> [About this exercise]: Provide the number of lines below containing the word "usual", without any other words.

Given data below:

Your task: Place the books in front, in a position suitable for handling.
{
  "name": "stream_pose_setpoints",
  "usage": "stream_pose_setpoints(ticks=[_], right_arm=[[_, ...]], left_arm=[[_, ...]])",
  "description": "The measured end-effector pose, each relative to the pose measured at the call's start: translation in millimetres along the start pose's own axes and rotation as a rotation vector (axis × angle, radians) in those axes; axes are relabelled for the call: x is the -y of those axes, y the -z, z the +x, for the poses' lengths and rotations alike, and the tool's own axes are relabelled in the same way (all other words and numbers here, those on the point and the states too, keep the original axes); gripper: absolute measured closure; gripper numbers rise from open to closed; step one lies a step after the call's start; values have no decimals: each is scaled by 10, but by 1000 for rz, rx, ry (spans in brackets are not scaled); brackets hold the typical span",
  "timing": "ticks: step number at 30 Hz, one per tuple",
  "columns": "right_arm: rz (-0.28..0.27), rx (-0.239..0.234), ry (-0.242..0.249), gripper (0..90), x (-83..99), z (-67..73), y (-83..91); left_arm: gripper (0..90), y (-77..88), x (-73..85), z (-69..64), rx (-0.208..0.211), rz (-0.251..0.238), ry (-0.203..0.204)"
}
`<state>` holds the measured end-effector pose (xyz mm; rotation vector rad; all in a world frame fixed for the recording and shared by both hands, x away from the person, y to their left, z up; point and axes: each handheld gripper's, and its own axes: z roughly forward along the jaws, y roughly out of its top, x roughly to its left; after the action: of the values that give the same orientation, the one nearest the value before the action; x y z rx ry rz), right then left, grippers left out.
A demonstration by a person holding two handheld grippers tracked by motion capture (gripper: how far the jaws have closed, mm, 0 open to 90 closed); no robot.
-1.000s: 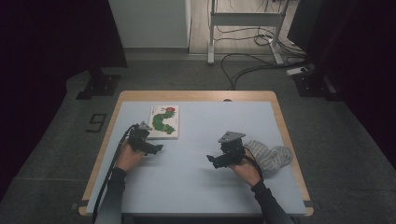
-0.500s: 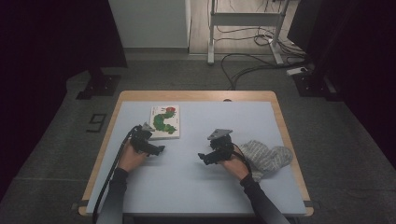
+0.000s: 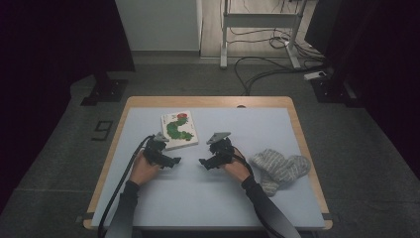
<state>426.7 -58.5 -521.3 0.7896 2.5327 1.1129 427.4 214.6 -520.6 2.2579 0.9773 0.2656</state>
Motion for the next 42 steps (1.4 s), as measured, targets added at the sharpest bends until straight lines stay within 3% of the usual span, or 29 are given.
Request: stream_pose_setpoints(ticks=[10, 12, 19, 22, 25, 29, 31, 35, 42], right_arm=[[-1, -46, 16, 92, -185, -48, -283], [22, -56, 35, 108, -227, -72, -384], [-3, -105, 45, 126, -288, -133, -489], [-4, -135, 59, 121, -313, -123, -514], [0, -132, 64, 121, -316, -118, -516], [-13, -169, 49, 134, -297, -161, -498], [-14, -172, 53, 135, -294, -164, -495], [-4, -166, 84, 132, -279, -136, -477], [6, -160, 87, 128, -244, -79, -427]], left_arm=[[0, -14, 17, 25, -3, 13, -14], [0, -17, 19, 25, -4, 12, -21], [15, -9, 24, 45, -5, 14, -42], [15, -8, 25, 48, -4, 13, -45], [15, -6, 24, 48, -2, 14, -44], [28, 7, 27, 72, 17, 7, -29], [28, 19, 29, 90, 39, 1, -9], [26, 19, 28, 65, 32, 12, -22], [23, 43, 53, 17, 53, 12, -15]])
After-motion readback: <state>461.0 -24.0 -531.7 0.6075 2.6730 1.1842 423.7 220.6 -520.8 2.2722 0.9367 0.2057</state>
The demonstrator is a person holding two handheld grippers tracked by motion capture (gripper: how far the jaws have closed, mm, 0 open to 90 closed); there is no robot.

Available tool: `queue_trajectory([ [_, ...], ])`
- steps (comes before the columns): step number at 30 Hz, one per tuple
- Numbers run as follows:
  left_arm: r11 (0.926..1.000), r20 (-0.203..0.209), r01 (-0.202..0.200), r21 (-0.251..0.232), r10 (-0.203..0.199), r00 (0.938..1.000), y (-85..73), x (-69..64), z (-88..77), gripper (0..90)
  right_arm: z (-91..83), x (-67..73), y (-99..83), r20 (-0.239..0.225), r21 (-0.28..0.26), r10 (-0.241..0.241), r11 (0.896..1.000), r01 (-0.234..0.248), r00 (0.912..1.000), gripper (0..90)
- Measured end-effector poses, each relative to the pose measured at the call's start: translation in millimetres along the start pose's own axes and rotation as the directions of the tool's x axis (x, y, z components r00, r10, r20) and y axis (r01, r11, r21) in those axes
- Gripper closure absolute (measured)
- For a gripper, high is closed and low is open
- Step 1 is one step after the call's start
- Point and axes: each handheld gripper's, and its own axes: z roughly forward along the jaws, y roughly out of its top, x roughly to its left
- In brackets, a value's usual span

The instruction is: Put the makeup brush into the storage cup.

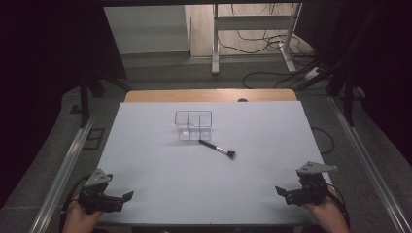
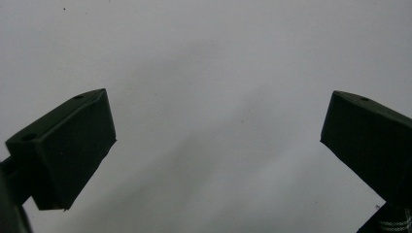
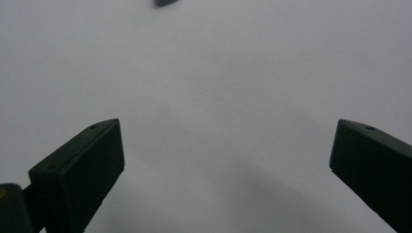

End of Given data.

> [Answer section]: 2